Research status of new technology for magnetization roasting and reduction of refractory iron ore in China

Iron ore is the raw material for smelting steel, and the steel smelting industry occupies an important position in the development of the national economy. In China, the reserves of iron ore are large, but the iron ore has the characteristics of low grade and sorting is difficult, which limits the application of domestic iron ore. In order to meet the demand for raw materials in China’s steel industry, China has long imported iron ore from other countries. Therefore, China’s strong dependence on imported iron ore and the low utilization rate of domestic iron ore need to be solved urgently. Studies have shown that magnetic roasting reduction technology is an effective method to reduce the iron ore phase in iron ore and improve the magnetic properties of iron ore.
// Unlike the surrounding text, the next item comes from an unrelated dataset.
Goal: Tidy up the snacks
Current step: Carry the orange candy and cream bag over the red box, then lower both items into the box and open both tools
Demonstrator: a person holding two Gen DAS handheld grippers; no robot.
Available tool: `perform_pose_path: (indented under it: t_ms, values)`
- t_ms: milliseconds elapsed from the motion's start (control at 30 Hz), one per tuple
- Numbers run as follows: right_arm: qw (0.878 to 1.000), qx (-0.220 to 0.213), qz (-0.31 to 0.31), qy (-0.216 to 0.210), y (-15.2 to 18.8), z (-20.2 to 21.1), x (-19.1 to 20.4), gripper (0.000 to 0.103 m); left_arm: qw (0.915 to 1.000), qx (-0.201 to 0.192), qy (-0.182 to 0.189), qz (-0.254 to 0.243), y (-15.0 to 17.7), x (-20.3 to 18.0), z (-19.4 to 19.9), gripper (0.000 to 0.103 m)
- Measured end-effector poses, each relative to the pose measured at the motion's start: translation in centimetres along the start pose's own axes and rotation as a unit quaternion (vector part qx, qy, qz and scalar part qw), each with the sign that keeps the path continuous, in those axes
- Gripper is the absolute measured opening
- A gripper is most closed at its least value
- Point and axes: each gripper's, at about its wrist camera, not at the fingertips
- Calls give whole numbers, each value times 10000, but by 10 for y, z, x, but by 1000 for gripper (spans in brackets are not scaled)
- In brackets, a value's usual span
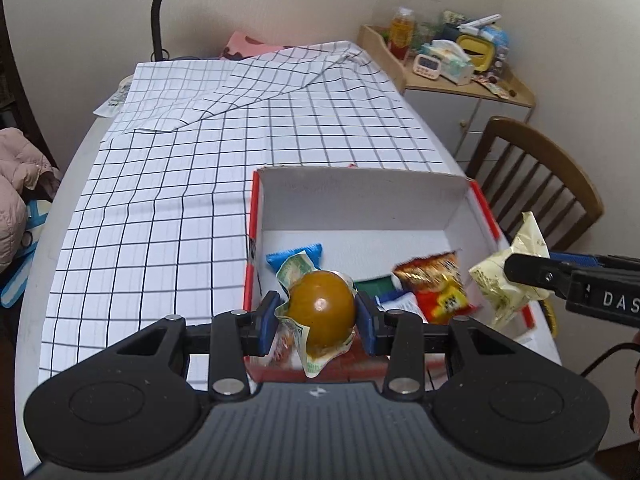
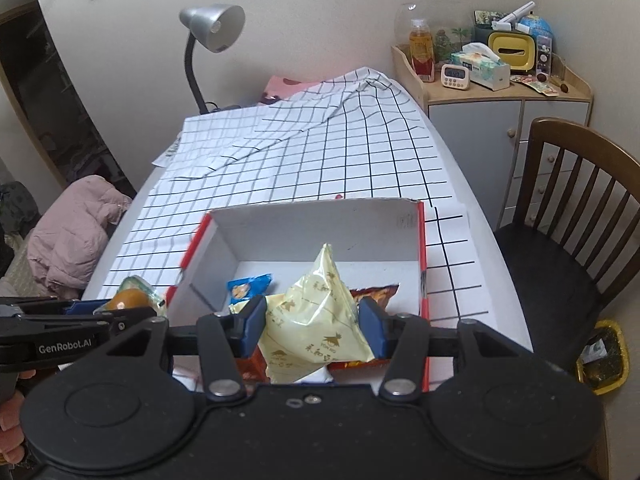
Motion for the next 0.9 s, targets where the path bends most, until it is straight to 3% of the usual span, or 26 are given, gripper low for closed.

And magnetic roasting reduction technology can optimize the magnetic separation selectivity of iron ore. Through the magnetic separation of the iron ore after magnetization roasting, high-grade fine iron ore can be obtained. The magnetization roasting-magnetic separation process can effectively improve the enrichment and separation efficiency of domestic ores and improve the utilization rate of domestic ores. In this paper, the reduction effect of siderite, hematite and limonite as the main iron ore phase after carbon-based roasting reduction technology or hydrogen-based roasting reduction technology and the research status of the quality of concentrate iron ore after magnetic separation are reviewed, and the best reduction system of different ore reduction roasting process is put forward. The transformation law and reaction mechanism of each mineral phase in the process of carbon-based roasting reduction and hydrogen-based roasting reduction of ores with different iron ore phases are introduced. The future development direction of magnetic roasting reduction technology is analyzed, which has guiding significance for the selection of magnetic roasting reduction technology for other refractory iron ores and the development of subsequent mineral enrichment and separation technology.